▶ THE PROBLEM: Every line containing "image" should be identified and copied from the data below.
*** Opening of MATERIAL TO PROCESS ***
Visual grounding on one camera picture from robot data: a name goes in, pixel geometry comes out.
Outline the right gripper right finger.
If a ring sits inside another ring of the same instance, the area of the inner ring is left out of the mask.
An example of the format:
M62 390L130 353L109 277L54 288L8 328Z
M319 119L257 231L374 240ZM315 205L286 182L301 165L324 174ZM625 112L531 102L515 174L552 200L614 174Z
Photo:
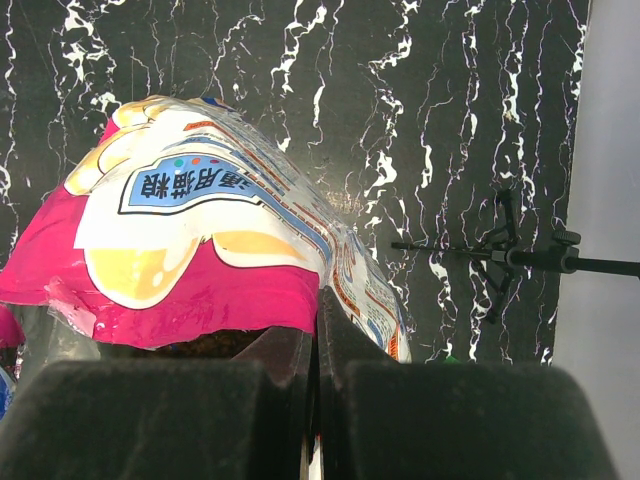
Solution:
M327 479L614 479L587 398L537 364L399 363L324 289L317 317Z

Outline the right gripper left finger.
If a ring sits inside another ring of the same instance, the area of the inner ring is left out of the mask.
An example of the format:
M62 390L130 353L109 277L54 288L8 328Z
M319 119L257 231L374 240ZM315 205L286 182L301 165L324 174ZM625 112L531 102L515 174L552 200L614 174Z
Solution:
M59 361L1 423L5 479L298 479L309 334L271 328L230 360Z

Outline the pink cat food bag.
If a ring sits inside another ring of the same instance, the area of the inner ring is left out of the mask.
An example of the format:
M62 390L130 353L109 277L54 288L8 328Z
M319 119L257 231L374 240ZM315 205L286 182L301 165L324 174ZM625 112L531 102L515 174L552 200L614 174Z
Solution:
M386 277L305 176L227 106L163 96L113 113L1 272L3 302L151 352L310 333L322 288L385 353L410 359Z

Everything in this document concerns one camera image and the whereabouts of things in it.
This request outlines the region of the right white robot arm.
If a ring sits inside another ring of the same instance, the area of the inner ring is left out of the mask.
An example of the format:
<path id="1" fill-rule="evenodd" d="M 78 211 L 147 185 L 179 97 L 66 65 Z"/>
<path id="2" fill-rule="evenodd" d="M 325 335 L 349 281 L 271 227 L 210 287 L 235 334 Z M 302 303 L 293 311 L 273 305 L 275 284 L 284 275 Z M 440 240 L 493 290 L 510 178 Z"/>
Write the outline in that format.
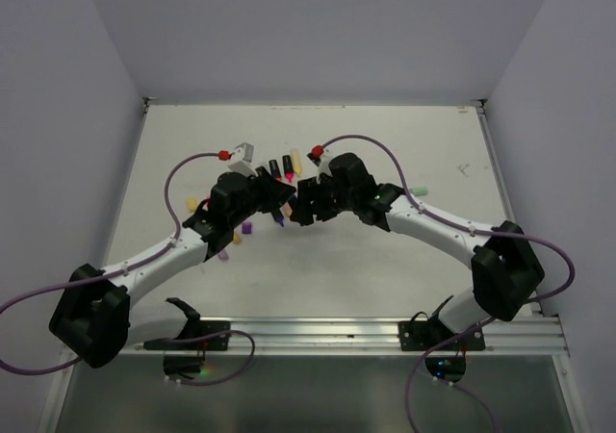
<path id="1" fill-rule="evenodd" d="M 442 221 L 445 213 L 429 216 L 428 207 L 410 201 L 403 188 L 377 183 L 353 153 L 333 158 L 317 176 L 298 181 L 292 210 L 292 220 L 302 226 L 352 212 L 367 225 L 424 242 L 467 267 L 471 287 L 446 299 L 428 320 L 430 340 L 443 349 L 488 318 L 515 318 L 545 277 L 517 224 L 506 220 L 485 234 L 482 224 L 468 220 L 450 227 Z"/>

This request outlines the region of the black neon pink highlighter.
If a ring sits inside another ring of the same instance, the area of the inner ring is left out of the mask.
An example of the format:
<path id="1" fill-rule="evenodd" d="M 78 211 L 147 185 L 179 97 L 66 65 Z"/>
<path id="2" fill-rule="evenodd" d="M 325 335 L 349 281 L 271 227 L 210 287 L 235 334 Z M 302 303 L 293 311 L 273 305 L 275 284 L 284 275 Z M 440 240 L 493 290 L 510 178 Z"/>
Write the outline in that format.
<path id="1" fill-rule="evenodd" d="M 295 176 L 295 170 L 293 167 L 293 161 L 289 154 L 285 154 L 282 156 L 282 164 L 284 176 L 288 180 L 289 183 L 292 183 Z"/>

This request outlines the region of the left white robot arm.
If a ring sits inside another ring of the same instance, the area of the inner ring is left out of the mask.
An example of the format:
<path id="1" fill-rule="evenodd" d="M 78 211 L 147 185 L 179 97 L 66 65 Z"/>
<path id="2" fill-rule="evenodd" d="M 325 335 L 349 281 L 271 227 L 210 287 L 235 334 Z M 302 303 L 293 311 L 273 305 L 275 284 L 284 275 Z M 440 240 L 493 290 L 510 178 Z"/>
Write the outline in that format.
<path id="1" fill-rule="evenodd" d="M 235 229 L 256 213 L 280 209 L 295 188 L 264 169 L 226 172 L 164 241 L 114 266 L 77 268 L 49 321 L 50 332 L 94 369 L 111 362 L 129 340 L 131 309 L 180 272 L 216 256 Z"/>

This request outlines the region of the pastel green highlighter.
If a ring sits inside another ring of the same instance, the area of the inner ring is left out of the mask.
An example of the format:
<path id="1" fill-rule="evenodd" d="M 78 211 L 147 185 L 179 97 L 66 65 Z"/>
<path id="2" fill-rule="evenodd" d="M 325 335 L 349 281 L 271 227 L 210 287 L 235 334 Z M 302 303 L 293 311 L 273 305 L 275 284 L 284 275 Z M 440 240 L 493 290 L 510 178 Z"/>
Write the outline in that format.
<path id="1" fill-rule="evenodd" d="M 429 189 L 427 187 L 416 187 L 412 188 L 411 192 L 415 196 L 426 196 L 429 194 Z"/>

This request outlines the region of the purple highlighter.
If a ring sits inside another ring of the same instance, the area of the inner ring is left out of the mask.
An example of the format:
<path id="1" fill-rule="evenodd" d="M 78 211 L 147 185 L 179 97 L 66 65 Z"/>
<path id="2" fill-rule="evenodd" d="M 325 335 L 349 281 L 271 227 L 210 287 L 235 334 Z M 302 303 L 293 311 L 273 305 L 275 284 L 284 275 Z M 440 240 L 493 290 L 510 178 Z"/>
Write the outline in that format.
<path id="1" fill-rule="evenodd" d="M 284 217 L 279 210 L 274 210 L 272 212 L 272 217 L 278 225 L 280 225 L 281 227 L 284 226 Z"/>

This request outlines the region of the black neon orange highlighter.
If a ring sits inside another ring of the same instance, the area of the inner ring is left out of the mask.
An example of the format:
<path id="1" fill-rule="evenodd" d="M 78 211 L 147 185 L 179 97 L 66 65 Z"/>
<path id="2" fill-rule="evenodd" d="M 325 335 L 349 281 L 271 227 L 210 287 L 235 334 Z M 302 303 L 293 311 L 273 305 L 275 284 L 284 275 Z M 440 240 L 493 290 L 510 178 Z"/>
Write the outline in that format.
<path id="1" fill-rule="evenodd" d="M 269 173 L 275 180 L 282 180 L 282 172 L 280 170 L 278 162 L 275 159 L 269 160 Z"/>

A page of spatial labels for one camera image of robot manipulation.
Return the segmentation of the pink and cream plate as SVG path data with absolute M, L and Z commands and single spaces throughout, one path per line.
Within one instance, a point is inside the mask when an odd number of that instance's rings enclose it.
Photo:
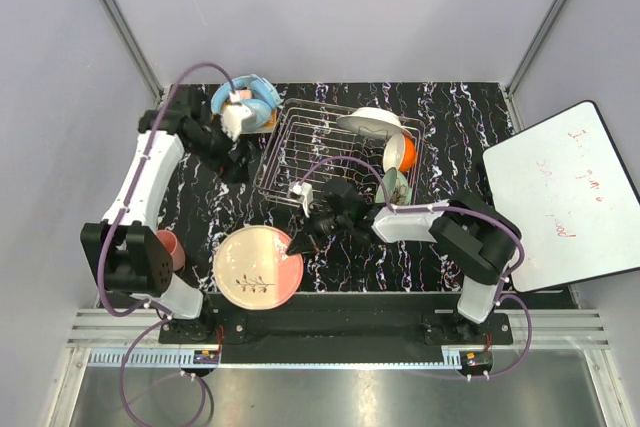
M 291 238 L 270 226 L 247 226 L 230 234 L 214 256 L 218 291 L 245 310 L 271 310 L 284 305 L 298 290 L 303 274 L 301 255 L 288 255 Z

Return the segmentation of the wire dish rack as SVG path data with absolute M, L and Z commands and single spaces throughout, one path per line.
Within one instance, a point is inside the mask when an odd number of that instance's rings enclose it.
M 344 178 L 366 200 L 375 198 L 379 182 L 362 164 L 367 163 L 383 176 L 382 166 L 387 138 L 370 138 L 341 129 L 336 119 L 356 109 L 302 99 L 284 102 L 276 127 L 264 149 L 253 186 L 266 199 L 285 205 L 295 201 L 288 197 L 292 182 L 307 182 L 318 198 L 322 185 L 332 178 Z M 417 151 L 414 167 L 405 174 L 415 189 L 420 169 L 424 123 L 396 115 L 402 131 Z

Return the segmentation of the green ceramic bowl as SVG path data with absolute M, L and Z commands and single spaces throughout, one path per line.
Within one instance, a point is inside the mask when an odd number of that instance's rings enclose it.
M 390 168 L 382 178 L 383 184 L 376 191 L 375 202 L 385 203 L 383 189 L 386 189 L 389 200 L 397 206 L 408 206 L 411 202 L 412 189 L 407 178 L 395 167 Z

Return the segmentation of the orange and white bowl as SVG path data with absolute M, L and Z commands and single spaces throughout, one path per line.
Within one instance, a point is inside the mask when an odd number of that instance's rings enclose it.
M 388 140 L 382 159 L 385 172 L 392 168 L 405 174 L 409 172 L 417 161 L 417 151 L 413 141 L 403 133 L 396 133 Z

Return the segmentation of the white paper plate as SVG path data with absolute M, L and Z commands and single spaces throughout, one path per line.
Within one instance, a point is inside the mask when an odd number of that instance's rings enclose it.
M 402 131 L 399 118 L 392 112 L 375 108 L 361 107 L 348 115 L 336 119 L 341 129 L 370 138 L 387 138 Z

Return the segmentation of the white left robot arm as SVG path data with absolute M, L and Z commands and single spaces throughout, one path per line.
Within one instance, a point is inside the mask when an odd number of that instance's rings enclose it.
M 185 153 L 208 162 L 225 181 L 247 181 L 247 161 L 237 148 L 257 118 L 253 99 L 247 90 L 235 90 L 209 117 L 167 107 L 141 117 L 134 157 L 115 200 L 100 221 L 86 223 L 80 232 L 100 301 L 112 316 L 156 309 L 180 319 L 181 331 L 193 342 L 214 335 L 216 319 L 202 310 L 203 294 L 174 272 L 174 255 L 157 235 L 158 216 Z

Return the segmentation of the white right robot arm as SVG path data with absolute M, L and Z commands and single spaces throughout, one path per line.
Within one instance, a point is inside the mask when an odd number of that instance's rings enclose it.
M 476 343 L 490 330 L 489 314 L 511 273 L 525 260 L 520 230 L 482 199 L 469 192 L 431 204 L 400 206 L 383 200 L 370 203 L 344 179 L 332 179 L 313 205 L 312 187 L 294 182 L 288 195 L 301 207 L 300 231 L 289 255 L 318 251 L 331 237 L 347 234 L 371 247 L 398 242 L 436 245 L 463 274 L 454 331 L 466 343 Z

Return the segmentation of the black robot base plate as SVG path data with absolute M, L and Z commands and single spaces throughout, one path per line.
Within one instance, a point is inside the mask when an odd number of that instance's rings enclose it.
M 451 367 L 457 349 L 512 346 L 507 315 L 476 325 L 457 301 L 451 293 L 298 293 L 271 310 L 246 310 L 211 294 L 199 319 L 171 322 L 159 341 L 199 350 L 219 342 L 222 366 L 248 369 Z

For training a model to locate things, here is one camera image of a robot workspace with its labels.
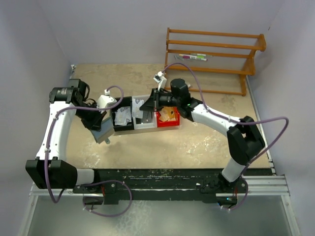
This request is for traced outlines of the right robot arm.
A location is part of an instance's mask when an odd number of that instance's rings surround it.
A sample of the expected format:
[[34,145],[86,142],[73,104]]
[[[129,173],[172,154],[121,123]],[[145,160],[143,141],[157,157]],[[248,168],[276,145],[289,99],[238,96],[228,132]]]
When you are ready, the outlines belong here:
[[180,116],[192,122],[203,124],[223,134],[228,141],[231,159],[221,173],[223,181],[235,182],[254,157],[265,147],[258,127],[249,123],[253,119],[229,117],[202,101],[193,98],[183,79],[174,79],[170,83],[171,91],[154,88],[150,97],[139,108],[146,112],[159,112],[164,107],[175,107]]

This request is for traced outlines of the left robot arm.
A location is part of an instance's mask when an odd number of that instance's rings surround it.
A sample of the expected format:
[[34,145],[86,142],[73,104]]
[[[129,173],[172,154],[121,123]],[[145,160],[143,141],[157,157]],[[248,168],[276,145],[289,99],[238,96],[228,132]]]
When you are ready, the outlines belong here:
[[90,87],[80,79],[71,79],[66,87],[53,88],[49,94],[50,115],[44,139],[34,160],[26,162],[26,171],[39,189],[74,188],[92,183],[92,169],[77,169],[66,161],[67,140],[75,116],[83,126],[99,132],[105,109],[116,103],[108,90],[98,100],[89,99]]
*** Close of MATERIAL TO PROCESS ***
▶ RESPONSE:
Everything in this document concerns one camera image and the whereabouts of things in it.
A page of spatial labels for one camera image of robot manipulation.
For training a model to locate things, here is one camera image of a robot workspace with its labels.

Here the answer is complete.